NOX emissions are always lowest during idle and decel because that’s when engine load and combustion temperatures are lowest.

ACCELERATION EMISSIONS. During acceleration, the engine momentarily drops out of closed loop and receives a richer fuel mixture for more power. During this time (depending on the system), the Airflow Sensor and the TPS sensor play critical roles in controlling the fuel mixture.
Most fuel-injected engines have either a throttle position sensor or switch that indicates when the engine is at idle. When this device indicates that the engine is no longer at idle, the on time of the injectors is increased to temporarily richen the fuel mixture. The same thing happens any time the engine comes under load and manifold vacuum drops. The AMM sensor tells the computer the engine is under load, and the computer responds by adding more fuel.
It is normal to see some spikes in CO during acceleration, but unusually high CO readings indicates that the fuel mixture is too rich. Possible causes might include:
• Flooded charcoal canister or a leaky purge valve;
• Defective mass airflow (MAF) sensor,  or
• Defective throttle position sensor.

If the feedback fuel control system is working properly and there are no apparent sensor or purge valve problems, the catalytic converter may be contaminated or not functioning.
Elevated HC readings during acceleration indicate ignition misfire under load. The causes could be:
• Defective knock sensor;
• Weak ignition coil(s);
• Excessive resistance in spark plug wires;
• Arcing inside the distributor cap;
• Worn, fouled or incorrectly gapped spark plugs;
• Over-advanced ignition timing; or
• Lean air/fuel mixture.

NOX readings will rise sharply during acceleration and will peak a few seconds after the
cruising speed is reached. If the EGR system fails to recirculate exhaust back into the intake manifold, combustion temperatures will rise causing an increase in NOX. The higher temperatures may also cause some detonation (spark knock) to occur, which may be audible when the engine is under load. Causes of elevated NOX emissions during acceleration include:
• Defective EGR valve;
• Leaky EGR valve plumbing or control solenoid;
• Carbon deposits in EGR manifold passageways;
• Carbon buildup on pistons and in combustion chamber;
• Over-advanced ignition timing;
• Defective knock sensor;
• Engine overheating (check thermostat, fan, coolant level);
• Exhaust restrictions.

CRUISE EMISSIONS.  At cruise, the engine is lightly loaded and running at high rpm. Under these conditions, HC and CO should be low if the oxygen sensor and feed back control system are working properly, and the catalytic converter is in good condition.

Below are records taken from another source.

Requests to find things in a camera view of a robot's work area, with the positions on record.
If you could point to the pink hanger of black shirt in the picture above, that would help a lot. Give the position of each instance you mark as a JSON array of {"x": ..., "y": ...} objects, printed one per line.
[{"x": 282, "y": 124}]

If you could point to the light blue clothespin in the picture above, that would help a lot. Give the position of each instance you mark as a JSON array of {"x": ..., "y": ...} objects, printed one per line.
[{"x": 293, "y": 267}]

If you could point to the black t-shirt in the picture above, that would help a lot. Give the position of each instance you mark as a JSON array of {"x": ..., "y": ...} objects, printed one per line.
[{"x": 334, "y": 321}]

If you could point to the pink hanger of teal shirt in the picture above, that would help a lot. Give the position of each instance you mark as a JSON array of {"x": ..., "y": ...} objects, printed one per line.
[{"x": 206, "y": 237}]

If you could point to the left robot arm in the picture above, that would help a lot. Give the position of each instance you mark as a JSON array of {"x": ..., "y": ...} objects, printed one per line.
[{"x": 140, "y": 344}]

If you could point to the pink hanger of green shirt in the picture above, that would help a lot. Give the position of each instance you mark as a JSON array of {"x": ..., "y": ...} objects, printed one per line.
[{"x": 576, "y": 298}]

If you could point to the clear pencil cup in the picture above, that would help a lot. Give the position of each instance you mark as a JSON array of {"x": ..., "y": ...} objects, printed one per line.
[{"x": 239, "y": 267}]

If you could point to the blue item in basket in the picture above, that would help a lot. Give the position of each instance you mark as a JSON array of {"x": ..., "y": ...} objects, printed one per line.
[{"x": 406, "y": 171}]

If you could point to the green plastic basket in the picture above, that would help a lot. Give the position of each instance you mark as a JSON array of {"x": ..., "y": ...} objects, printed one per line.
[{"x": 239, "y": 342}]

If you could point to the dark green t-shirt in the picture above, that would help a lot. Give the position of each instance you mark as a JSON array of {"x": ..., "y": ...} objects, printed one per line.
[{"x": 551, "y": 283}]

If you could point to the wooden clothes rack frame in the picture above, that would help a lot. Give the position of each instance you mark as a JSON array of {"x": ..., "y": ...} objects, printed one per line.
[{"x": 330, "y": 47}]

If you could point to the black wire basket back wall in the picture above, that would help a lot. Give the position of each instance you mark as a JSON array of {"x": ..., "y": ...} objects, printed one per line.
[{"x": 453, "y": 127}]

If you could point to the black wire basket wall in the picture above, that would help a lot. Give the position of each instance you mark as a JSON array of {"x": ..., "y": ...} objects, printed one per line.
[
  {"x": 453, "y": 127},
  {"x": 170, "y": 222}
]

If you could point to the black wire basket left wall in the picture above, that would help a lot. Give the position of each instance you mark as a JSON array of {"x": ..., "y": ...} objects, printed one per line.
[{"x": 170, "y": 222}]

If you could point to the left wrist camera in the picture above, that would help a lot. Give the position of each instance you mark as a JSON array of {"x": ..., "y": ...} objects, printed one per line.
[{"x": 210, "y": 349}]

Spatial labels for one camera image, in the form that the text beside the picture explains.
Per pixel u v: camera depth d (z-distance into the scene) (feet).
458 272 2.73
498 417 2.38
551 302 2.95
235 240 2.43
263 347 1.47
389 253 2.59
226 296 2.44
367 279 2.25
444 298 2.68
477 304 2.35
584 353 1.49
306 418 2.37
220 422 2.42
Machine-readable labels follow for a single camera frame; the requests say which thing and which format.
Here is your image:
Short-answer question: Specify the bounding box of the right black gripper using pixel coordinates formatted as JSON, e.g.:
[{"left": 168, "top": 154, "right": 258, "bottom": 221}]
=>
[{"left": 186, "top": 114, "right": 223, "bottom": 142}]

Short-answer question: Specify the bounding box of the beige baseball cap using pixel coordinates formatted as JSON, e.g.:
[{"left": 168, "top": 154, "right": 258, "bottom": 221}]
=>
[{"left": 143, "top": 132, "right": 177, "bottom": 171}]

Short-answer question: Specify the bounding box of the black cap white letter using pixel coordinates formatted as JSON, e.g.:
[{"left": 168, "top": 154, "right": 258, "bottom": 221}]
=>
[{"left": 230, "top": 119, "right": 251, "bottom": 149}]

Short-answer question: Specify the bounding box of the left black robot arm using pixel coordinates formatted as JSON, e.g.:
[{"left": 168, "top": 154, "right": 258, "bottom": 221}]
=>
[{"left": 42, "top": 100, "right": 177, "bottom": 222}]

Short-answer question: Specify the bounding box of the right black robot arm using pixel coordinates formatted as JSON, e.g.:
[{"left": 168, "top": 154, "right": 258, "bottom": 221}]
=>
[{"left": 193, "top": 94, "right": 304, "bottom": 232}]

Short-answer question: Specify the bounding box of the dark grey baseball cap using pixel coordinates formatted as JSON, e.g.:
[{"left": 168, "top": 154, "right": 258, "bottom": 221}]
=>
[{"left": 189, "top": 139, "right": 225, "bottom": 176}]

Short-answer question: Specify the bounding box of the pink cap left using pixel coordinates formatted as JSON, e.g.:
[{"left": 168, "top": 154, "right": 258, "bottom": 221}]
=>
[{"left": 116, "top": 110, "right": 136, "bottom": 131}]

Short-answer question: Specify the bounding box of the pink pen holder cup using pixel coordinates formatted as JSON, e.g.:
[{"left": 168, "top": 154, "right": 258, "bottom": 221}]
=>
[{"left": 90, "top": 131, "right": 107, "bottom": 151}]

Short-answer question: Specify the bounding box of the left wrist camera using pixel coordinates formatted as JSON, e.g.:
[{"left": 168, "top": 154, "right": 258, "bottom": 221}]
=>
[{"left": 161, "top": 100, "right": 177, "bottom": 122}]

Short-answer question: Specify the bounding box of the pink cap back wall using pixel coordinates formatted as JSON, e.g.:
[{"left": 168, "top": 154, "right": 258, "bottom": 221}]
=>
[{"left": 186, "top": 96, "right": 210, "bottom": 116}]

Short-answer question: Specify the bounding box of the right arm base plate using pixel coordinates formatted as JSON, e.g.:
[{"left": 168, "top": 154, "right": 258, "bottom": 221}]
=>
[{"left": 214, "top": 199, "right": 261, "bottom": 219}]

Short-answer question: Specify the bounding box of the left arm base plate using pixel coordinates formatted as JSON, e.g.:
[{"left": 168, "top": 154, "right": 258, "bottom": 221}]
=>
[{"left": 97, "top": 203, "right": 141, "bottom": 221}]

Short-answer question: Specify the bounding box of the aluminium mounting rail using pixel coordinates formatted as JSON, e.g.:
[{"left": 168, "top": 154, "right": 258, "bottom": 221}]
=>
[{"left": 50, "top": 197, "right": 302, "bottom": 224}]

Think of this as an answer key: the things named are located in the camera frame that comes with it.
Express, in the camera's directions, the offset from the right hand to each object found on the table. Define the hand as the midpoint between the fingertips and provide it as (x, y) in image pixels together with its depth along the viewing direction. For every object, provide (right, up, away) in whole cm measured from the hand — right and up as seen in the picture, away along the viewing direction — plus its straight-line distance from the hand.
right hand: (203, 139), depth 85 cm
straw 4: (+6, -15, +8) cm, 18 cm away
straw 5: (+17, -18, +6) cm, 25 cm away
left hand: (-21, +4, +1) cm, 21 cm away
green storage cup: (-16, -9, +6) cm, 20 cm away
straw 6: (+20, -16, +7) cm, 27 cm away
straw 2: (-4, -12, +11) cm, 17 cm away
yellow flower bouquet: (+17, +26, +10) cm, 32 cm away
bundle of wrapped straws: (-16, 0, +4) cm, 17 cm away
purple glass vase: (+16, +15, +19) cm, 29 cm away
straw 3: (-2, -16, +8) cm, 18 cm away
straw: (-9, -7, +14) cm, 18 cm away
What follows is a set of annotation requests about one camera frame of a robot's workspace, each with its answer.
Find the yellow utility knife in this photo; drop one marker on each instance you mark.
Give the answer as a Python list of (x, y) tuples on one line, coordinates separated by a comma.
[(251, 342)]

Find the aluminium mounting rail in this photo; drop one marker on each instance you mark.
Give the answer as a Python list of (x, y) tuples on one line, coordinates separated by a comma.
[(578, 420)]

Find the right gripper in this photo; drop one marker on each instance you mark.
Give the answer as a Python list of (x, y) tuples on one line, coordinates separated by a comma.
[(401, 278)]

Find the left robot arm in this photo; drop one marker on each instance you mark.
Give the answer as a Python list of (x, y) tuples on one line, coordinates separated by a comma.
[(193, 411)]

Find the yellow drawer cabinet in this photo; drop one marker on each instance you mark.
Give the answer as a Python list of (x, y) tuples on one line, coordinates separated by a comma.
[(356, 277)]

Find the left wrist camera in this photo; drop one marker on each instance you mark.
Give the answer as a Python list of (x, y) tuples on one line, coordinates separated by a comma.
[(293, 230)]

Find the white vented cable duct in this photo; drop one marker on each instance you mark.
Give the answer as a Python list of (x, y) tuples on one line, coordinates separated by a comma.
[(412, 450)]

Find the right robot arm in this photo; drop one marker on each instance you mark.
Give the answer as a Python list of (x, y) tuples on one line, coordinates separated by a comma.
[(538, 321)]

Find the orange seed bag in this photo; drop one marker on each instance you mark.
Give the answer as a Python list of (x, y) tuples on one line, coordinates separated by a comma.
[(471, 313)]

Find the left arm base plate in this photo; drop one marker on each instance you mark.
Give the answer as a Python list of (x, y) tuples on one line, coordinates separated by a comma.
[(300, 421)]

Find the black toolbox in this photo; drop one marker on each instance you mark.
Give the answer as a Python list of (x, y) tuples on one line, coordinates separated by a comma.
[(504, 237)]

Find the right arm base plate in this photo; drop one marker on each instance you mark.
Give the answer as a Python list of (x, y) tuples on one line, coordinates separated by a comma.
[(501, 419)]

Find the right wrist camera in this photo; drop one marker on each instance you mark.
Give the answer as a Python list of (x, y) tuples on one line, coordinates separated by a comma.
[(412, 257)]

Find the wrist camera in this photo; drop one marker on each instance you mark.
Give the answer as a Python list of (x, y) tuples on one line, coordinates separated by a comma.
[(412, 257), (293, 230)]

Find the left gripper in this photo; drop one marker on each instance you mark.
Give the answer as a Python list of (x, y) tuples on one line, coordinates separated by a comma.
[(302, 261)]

High CO readings during cruise indicate a rich fuel condition. Causes here may include:
• Defective O2 sensor;
• Exhaust leaks upstream of the O2 sensor (check manifold gaskets and air plumbing
connections);
• Defective AMM sensor;
High HC during cruise would indicate a steady misfire or loss of compression (leaky exhaust valve).

DECEL EMISSIONS.  When decelerating, the engine will typically either lean out the fuel mixture or shut the fuel off completely (some fuel-injected engines). The computer typically uses inputs from the Vehicle Speed Sensor, TPS, Airflow sensor, and engine rpm to determine when this occurs. When the throttle closes and manifold vacuum shoots up, the computer cuts back on the fuel. Normally, HC, CO and NOX emissions drop during deceleration because the engine is no longer under load and is receiving little or no fuel.

If CO emissions remain high during deceleration, the engine is receiving too much fuel.
Causes may include:
• Leaky fuel injectors; and
• Faulty VSS, TPS, or airflow sensor.